Saturday, November 11, 2006

REQUIEM


REQUIEM (2006, Germany, Hans-Christian Schmid, Bernd Lange)

A restrained and understated treatment of the same events that inspired THE EXORCISM OF EMILY ROSE, dramatizing the tragic exorcism in 1976 of a young German university student whose "demonic" manifestations may have been supernatural in origin, or may have been some form of epilepsy. The fascination of the Derrickson film lay in the interaction between the director's Christian convictions about the reality of evil and genre expectations raised by fictionalizing the story in the guise of a commercial horror pic. Though also fictionalized, REQUIEM sticks much closer to the historical events, employing a matter-of-fact cinematic style that elicits more sorrow than terror, resulting in a sympathetic psychological study that refuses to come down on either side of the natural / supernatural debate, leaving the viewer with the same agonized perplexity one might experience in the face of such events in real life. Both films are anchored by stage actresses in breakout turns: Jennifer Carpenter delivers a body-blow physical performance in the title role of Emily Rose, while Sandra Hueller's tightly contained uber-naturalism as Michaela Klingler won her the Berlin Festival’s Silver Bear.
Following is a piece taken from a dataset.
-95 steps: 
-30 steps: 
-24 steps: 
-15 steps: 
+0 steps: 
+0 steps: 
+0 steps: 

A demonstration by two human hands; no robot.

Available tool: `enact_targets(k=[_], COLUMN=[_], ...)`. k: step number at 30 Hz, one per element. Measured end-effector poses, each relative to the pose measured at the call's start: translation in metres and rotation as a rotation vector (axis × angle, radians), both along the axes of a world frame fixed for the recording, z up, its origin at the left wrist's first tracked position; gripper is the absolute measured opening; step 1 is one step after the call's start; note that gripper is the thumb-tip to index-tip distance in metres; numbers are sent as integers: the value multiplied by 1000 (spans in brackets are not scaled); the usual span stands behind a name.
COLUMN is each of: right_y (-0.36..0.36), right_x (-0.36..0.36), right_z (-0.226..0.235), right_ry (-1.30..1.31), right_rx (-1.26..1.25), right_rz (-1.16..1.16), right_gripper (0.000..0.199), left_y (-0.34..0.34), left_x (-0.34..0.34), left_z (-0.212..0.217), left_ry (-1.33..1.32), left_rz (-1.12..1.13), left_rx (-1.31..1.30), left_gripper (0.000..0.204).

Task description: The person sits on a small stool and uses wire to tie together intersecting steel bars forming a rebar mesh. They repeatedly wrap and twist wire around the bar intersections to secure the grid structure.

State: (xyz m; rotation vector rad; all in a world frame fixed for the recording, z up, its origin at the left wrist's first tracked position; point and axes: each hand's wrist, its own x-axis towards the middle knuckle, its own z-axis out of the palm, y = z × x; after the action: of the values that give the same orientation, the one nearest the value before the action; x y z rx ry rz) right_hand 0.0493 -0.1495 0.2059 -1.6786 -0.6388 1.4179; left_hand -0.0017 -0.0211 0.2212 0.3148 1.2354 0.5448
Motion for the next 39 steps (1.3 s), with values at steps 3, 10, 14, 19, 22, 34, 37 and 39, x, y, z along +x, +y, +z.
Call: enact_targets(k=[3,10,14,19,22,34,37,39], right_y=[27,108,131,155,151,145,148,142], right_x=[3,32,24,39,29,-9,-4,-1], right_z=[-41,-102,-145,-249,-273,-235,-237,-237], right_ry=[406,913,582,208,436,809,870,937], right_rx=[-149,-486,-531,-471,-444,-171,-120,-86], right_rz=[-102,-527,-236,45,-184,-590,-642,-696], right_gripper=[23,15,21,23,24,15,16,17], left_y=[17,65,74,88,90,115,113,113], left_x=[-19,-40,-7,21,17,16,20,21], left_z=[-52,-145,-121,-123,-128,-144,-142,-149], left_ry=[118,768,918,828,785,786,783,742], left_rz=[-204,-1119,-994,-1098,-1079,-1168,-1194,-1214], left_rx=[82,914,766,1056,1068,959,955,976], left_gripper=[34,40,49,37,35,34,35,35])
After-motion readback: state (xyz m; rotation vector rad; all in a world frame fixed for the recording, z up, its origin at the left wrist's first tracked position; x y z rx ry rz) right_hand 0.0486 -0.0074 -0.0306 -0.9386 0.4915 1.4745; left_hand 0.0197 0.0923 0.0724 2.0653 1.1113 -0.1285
A rigorous, heart-breaking film: if not exactly faith-affirming, still highly recommended.

THE EXORCIST

2 comments:

Kenneth R. Morefield said...

Ron-
I'm curious as to your assertion that this film stays much closer to the historical events. Is this claim based on research of the historical events? The beginning of Requiem says "inspired by" rather than "based on."

Just curious.

Ken

Ron Reed said...

Good point, Ken. I ought to dig back through my notes and flesh that out a bit. Certainly both films "fictionalize" the original story. The sense that I had in reading about the two treatments is that Derrickson and his co-writer allowed themselves more latitude to create a new story as it suited genre, thematic concerns, etc. Shifting the story's setting to present day North America would be the most obvious example of their looser treatment of the materials. But I'll see if I can turn up some specifics.

(By the way, Ken, it's curious to find your posting here today immediately after posting my USHPIZIN write-up, which links to your review. It's a MAGNOLIA world, my friend!)